**Your goal**
Should the listing contain images, exclude them; give the rest again exactly.

----------

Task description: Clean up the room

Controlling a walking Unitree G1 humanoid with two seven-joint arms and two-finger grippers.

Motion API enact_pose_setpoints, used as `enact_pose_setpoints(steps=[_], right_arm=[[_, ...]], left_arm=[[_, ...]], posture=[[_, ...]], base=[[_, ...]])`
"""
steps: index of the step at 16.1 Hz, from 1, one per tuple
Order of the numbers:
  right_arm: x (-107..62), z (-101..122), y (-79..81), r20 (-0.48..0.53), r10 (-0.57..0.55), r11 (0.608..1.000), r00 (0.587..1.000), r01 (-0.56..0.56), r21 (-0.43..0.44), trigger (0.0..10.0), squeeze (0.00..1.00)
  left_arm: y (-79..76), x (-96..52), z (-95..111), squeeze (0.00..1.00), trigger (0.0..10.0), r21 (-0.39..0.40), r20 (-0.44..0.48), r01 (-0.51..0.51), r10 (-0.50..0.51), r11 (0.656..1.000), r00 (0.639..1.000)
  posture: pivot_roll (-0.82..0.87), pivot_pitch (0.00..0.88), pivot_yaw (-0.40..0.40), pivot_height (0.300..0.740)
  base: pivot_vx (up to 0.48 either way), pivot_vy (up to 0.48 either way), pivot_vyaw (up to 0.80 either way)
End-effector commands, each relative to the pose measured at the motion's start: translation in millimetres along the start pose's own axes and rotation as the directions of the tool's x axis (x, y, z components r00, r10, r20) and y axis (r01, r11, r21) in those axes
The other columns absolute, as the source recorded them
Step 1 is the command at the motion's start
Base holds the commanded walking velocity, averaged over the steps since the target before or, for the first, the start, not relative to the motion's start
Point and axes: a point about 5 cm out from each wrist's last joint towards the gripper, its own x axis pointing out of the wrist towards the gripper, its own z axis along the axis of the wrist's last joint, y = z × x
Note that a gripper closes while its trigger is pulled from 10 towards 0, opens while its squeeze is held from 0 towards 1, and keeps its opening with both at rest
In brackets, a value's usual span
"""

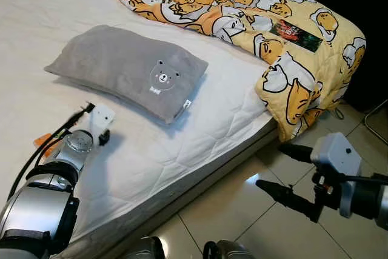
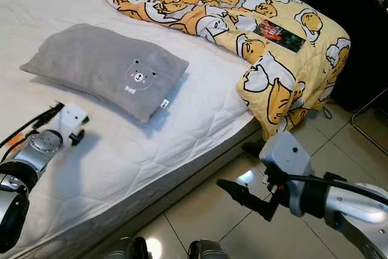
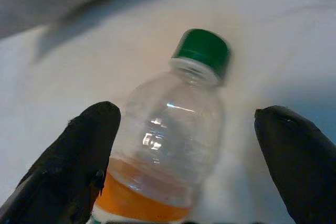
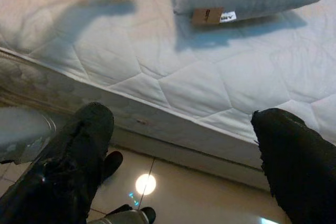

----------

**Result of the exercise**
Task description: Clean up the room

Controlling a walking Unitree G1 humanoid with two seven-joint arms and two-finger grippers.

Motion API enact_pose_setpoints, used as `enact_pose_setpoints(steps=[_], right_arm=[[_, ...]], left_arm=[[_, ...]], posture=[[_, ...]], base=[[_, ...]])`
"""
steps: index of the step at 16.1 Hz, from 1, one per tuple
Order of the numbers:
  right_arm: x (-107..62), z (-101..122), y (-79..81), r20 (-0.48..0.53), r10 (-0.57..0.55), r11 (0.608..1.000), r00 (0.587..1.000), r01 (-0.56..0.56), r21 (-0.43..0.44), trigger (0.0..10.0), squeeze (0.00..1.00)
  left_arm: y (-79..76), x (-96..52), z (-95..111), squeeze (0.00..1.00), trigger (0.0..10.0), r21 (-0.39..0.40), r20 (-0.44..0.48), r01 (-0.51..0.51), r10 (-0.50..0.51), r11 (0.656..1.000), r00 (0.639..1.000)
  posture: pivot_roll (-0.82..0.87), pivot_pitch (0.00..0.88), pivot_yaw (-0.40..0.40), pivot_height (0.300..0.740)
  base: pivot_vx (up to 0.48 either way), pivot_vy (up to 0.48 either way), pivot_vyaw (up to 0.80 either way)
End-effector commands, each relative to the pose measured at the motion's start: translation in millimetres along the start pose's own axes and rotation as the directions of the tool's x axis (x, y, z components r00, r10, r20) and y axis (r01, r11, r21) in those axes
The other columns absolute, as the source recorded them
Step 1 is the command at the motion's start
Base holds the commanded walking velocity, averaged over the steps since the target before or, for the first, the start, not relative to the motion's start
Point and axes: a point about 5 cm out from each wrist's last joint towards the gripper, its own x axis pointing out of the wrist towards the gripper, its own z axis along the axis of the wrist's last joint, y = z × x
Note that a gripper closes while its trigger is pulled from 10 towards 0, opens while its squeeze is held from 0 towards 1, and keeps its opening with both at rest
In brackets, a value's usual span
"""

For this exercise, the answer is now complete.